Gadis itu hanya bisa diam dengan pandangan mata tajam menatap orang yang telah menangkapnya secara diam-diam tersebut, gadis tersebut mengeratkan gigi nya dengan perasaan marah yang sangat besar.
"Aku jamin kau akan menyesali semua ini dasar brengsek!" teriak gadis itu sebelum mulutnya disumpal kain lalu ditambah lagi dengan lakban untuk menutupinya agar tidak dapat mengeluarkan suara.
Gadis itu disandera bersama anggota lainya dengan keadaan sama-sama terikat, anggota yang lainya terlihat masih pingsan tak sadarkan diri karena memang mereka telah dibius untuk menjadikan mereka tertidur kecuali gadis wakil ketua Roses Girl itu yang tadi berbicara dengan musuhnya.
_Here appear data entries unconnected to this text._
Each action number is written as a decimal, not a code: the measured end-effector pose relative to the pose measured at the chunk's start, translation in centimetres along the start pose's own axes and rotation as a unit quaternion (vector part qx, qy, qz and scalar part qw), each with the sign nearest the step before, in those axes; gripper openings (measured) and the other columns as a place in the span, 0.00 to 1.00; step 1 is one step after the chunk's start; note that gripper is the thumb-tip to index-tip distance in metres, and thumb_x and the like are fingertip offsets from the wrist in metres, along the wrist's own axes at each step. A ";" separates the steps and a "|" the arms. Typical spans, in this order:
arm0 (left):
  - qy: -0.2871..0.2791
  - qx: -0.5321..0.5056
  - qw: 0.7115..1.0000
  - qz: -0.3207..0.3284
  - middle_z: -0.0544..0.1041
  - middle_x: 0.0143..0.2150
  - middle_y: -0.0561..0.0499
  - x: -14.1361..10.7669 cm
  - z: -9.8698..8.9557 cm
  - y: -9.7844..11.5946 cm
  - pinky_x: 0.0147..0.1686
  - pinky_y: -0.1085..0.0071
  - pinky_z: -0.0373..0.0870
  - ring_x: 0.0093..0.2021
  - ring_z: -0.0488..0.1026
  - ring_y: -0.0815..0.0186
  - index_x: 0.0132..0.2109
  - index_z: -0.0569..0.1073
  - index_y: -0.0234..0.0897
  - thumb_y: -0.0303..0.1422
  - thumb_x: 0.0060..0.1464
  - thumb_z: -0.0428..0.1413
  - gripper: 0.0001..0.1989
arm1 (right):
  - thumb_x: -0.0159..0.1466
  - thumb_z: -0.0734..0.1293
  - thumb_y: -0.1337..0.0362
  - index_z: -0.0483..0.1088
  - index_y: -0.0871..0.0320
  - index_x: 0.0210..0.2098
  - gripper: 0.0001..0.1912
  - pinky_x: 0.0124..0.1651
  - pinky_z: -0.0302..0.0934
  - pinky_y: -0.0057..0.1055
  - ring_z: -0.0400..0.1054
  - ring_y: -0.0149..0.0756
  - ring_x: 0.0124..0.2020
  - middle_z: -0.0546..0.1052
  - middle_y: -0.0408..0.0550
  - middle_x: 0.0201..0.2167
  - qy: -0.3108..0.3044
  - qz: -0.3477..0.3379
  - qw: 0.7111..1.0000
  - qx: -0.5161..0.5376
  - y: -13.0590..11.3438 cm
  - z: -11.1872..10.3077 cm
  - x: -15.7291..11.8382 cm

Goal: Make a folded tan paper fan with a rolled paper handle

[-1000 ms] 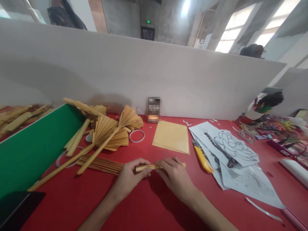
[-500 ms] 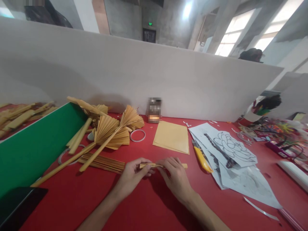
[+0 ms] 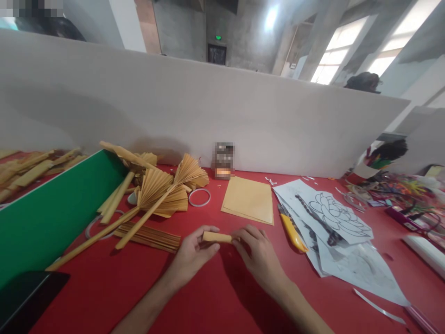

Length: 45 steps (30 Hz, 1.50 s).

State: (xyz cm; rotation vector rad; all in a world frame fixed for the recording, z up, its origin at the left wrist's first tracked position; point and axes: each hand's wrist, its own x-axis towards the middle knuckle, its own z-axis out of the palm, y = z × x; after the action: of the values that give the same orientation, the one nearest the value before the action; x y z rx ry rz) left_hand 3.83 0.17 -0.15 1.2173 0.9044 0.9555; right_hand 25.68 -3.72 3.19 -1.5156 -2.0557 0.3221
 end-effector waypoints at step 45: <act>0.021 0.017 1.000 -0.010 0.84 0.33 0.46 0.5 -1.8 1.3 0.39 0.68 0.79 0.34 0.82 0.61 0.39 0.79 0.34 0.47 0.56 0.66 0.18 | 0.72 0.63 0.46 0.73 0.59 0.34 0.22 0.26 0.61 0.27 0.74 0.32 0.20 0.82 0.48 0.30 -0.327 0.165 0.870 0.331 3.6 -5.3 0.2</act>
State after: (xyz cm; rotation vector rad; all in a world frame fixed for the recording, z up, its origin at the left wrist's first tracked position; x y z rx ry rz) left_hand 2.21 1.35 0.92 1.2190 0.9670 0.9557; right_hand 31.52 -3.04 5.71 -1.3876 -1.7864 1.6830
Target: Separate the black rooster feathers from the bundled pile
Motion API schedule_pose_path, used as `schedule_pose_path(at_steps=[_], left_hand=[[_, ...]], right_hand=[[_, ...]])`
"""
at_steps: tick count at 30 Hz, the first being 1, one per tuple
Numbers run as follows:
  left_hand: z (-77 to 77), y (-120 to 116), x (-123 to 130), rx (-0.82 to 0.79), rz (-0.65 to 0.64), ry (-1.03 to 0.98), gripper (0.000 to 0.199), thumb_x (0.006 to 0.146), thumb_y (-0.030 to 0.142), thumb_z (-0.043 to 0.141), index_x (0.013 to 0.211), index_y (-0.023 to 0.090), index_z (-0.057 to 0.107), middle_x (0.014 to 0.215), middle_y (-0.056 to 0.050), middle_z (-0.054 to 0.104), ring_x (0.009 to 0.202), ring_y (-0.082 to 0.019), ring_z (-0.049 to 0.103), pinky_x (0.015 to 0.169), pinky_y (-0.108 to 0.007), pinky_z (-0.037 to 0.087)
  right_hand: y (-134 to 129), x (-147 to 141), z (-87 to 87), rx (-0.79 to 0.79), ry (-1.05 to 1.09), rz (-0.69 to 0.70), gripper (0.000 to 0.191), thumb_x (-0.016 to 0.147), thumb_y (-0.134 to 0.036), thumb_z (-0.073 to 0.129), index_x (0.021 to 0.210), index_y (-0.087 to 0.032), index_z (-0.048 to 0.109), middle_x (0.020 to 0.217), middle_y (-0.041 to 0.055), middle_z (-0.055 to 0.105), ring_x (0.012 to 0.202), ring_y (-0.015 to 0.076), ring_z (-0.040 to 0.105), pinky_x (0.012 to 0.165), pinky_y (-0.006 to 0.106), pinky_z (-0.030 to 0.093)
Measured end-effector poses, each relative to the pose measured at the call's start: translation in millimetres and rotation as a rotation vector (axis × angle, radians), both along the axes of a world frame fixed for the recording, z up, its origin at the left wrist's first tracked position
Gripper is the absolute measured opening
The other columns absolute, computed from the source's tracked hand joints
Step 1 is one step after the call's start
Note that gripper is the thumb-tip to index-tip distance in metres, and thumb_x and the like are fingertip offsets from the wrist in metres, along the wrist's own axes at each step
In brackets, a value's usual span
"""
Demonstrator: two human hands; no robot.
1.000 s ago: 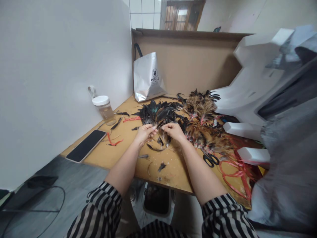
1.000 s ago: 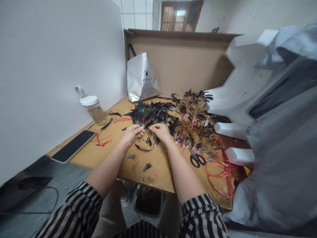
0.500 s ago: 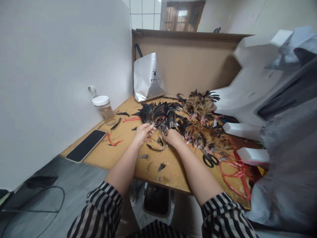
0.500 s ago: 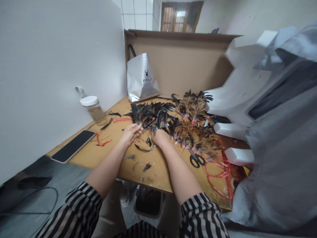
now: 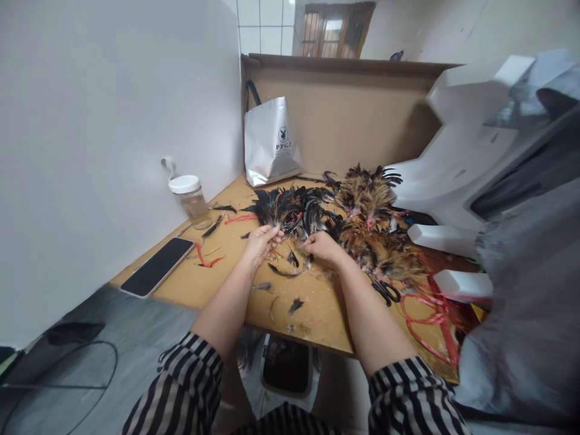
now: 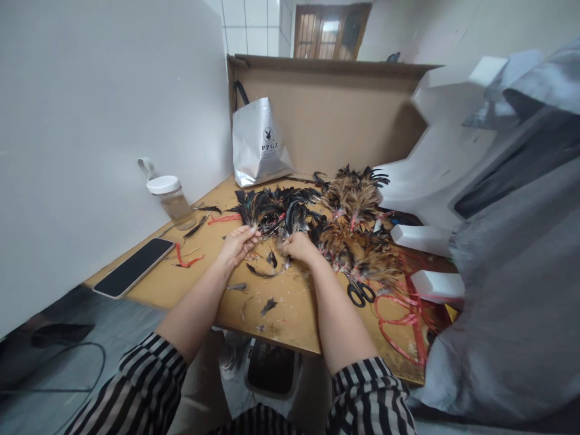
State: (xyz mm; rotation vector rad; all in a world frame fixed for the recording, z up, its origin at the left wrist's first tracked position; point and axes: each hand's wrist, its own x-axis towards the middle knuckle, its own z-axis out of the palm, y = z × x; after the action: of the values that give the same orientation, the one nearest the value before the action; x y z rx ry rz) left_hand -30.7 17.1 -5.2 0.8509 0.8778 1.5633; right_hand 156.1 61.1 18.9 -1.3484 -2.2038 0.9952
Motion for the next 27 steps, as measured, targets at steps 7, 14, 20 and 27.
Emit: schedule_pose_path(at_steps=[7,14,20,27], left_hand=[[2.0,-3,4,-0.045,-0.058,0.042,0.023,0.062,0.027,0.069,0.073,0.010,0.059,0.072,-0.005,0.065,0.050,-0.004,0.055,0.042,-0.012,0.039],[6.6,-8,10,-0.068,-0.129,0.104,0.023,0.064,0.027,0.068,0.076,0.009,0.060,0.075,-0.008,0.066,0.052,-0.006,0.057,0.042,-0.013,0.039],[4.0,-7,12,-0.052,-0.149,0.102,0.024,0.064,0.027,0.067,0.077,0.008,0.061,0.076,-0.009,0.066,0.053,-0.006,0.058,0.043,-0.013,0.040],[3.2,-7,12,-0.060,-0.165,0.105,0.020,0.063,0.024,0.068,0.074,0.008,0.062,0.072,-0.007,0.065,0.054,-0.006,0.057,0.046,-0.013,0.042]], right_hand=[[-1,-5,6.3,-0.328,0.822,0.065,0.022,0.059,-0.033,0.066,0.064,-0.014,0.055,0.061,0.0002,0.059,0.039,0.0034,0.039,0.035,0.017,0.023],[-12,-33,-5.6,-0.224,0.891,-0.055,0.024,0.056,-0.033,0.069,0.067,-0.015,0.059,0.050,-0.0043,0.052,0.042,0.0053,0.040,0.043,0.019,0.031],[-13,-38,-10.6,-0.108,0.873,-0.106,0.025,0.057,-0.036,0.066,0.070,-0.015,0.061,0.062,-0.0012,0.059,0.053,0.0085,0.048,0.054,0.022,0.038],[-15,-40,-11.6,-0.062,0.868,-0.121,0.024,0.059,-0.036,0.064,0.071,-0.015,0.062,0.061,-0.0006,0.059,0.055,0.0099,0.049,0.058,0.023,0.039]])
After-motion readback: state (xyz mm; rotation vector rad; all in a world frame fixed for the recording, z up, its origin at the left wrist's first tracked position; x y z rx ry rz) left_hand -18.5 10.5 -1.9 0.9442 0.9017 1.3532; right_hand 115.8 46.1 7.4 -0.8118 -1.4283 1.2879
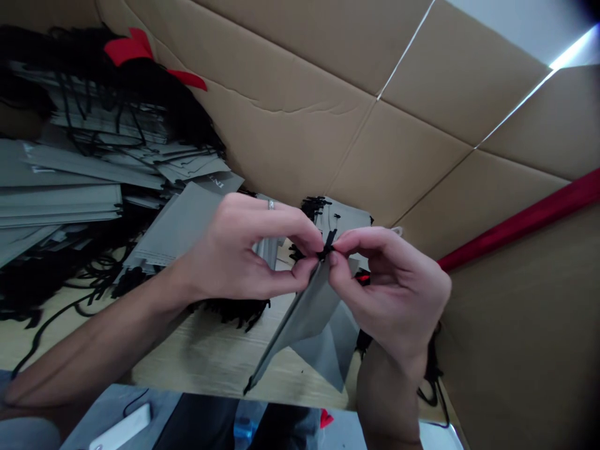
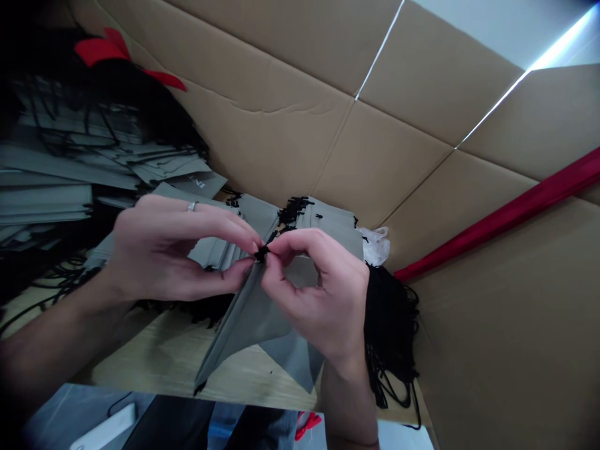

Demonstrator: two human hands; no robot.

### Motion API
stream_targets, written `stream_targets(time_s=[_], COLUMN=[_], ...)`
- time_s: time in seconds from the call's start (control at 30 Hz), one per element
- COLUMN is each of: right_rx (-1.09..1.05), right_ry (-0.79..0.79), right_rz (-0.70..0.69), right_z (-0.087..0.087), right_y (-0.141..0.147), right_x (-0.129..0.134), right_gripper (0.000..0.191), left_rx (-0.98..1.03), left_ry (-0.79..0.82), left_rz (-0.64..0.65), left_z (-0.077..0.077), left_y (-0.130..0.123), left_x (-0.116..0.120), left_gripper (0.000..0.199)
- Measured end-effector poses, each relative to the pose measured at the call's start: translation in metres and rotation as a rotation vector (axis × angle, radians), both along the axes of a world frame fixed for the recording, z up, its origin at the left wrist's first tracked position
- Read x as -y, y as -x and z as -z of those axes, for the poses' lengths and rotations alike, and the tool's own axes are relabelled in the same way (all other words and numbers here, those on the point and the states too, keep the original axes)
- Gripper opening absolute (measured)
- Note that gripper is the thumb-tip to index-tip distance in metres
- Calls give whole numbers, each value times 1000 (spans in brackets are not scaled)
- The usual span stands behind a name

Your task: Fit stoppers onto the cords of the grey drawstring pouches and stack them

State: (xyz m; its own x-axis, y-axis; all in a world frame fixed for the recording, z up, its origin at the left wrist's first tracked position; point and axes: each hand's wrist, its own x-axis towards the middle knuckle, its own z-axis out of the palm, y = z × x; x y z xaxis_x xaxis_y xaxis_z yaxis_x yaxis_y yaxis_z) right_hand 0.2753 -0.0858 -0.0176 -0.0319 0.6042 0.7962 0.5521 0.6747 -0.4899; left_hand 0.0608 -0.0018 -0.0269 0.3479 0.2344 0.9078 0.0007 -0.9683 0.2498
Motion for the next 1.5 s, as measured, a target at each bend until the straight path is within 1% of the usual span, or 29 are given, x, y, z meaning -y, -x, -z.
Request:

'Kakak, aku harap kamu datang menolong kami pada saat seperti ini hiks ... hiks ... ' batin gadis itu mengharapkan orang yang sudah dianggap sebagai kakaknya datang.
Memang benar sekali, gadis itu menganggap Gina sebagai kakaknya sendiri karena memang sedekat itulah hubungan dirinya dengan Gina yang merupakan atasannya sendiri di mafia dan juga pekerjaan.
Gina juga tak keberatan dengan hal tersebut karena memang dirinya dasarnya suka menolong orang hingga tak jarang sampai dianggap keluarga sendiri olehnya, termasuk gadis yang sekarang dianggap adiknya sendiri tersebut.
Memang mereka tidak ada hubungan darah sama sekali, tetapi hubungan mereka lebih daripada hanya sekedar hubungan darah biasa yang sering terjadi konflik tidak jelas.
Sebuah hubungan antara dua orang wanita yang memiliki masa lalu sama-sama kelam dan hidup tanpa ada balutan rasa cinta dan kasih sayang orang tua apalagi keluarga, jadi mereka bisa menjaga diri masing-masing dengan saling menjaga satu sama lain juga.